Find "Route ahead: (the" in the material below and restate exactly the line holding it together with every line that comes after.

****************

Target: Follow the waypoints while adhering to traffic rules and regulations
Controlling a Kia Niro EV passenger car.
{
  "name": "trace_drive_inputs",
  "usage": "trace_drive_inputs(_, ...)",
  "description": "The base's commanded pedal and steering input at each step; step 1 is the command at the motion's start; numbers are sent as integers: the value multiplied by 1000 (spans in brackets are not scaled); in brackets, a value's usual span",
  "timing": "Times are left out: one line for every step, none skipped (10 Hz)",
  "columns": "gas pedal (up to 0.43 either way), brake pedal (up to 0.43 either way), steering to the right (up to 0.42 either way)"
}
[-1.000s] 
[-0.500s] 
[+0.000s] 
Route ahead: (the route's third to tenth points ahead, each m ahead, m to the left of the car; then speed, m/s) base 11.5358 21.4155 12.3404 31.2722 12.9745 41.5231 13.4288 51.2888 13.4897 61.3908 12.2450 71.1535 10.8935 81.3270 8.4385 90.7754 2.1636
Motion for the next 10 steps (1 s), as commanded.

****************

ANSWER FOR THIS EXERCISE
Route ahead: (the route's third to tenth points ahead, each m ahead, m to the left of the car; then speed, m/s) base 11.5358 21.4155 12.3404 31.2722 12.9745 41.5231 13.4288 51.2888 13.4897 61.3908 12.2450 71.1535 10.8935 81.3270 8.4385 90.7754 2.1636
Motion for the next 10 steps (1 s), as commanded.

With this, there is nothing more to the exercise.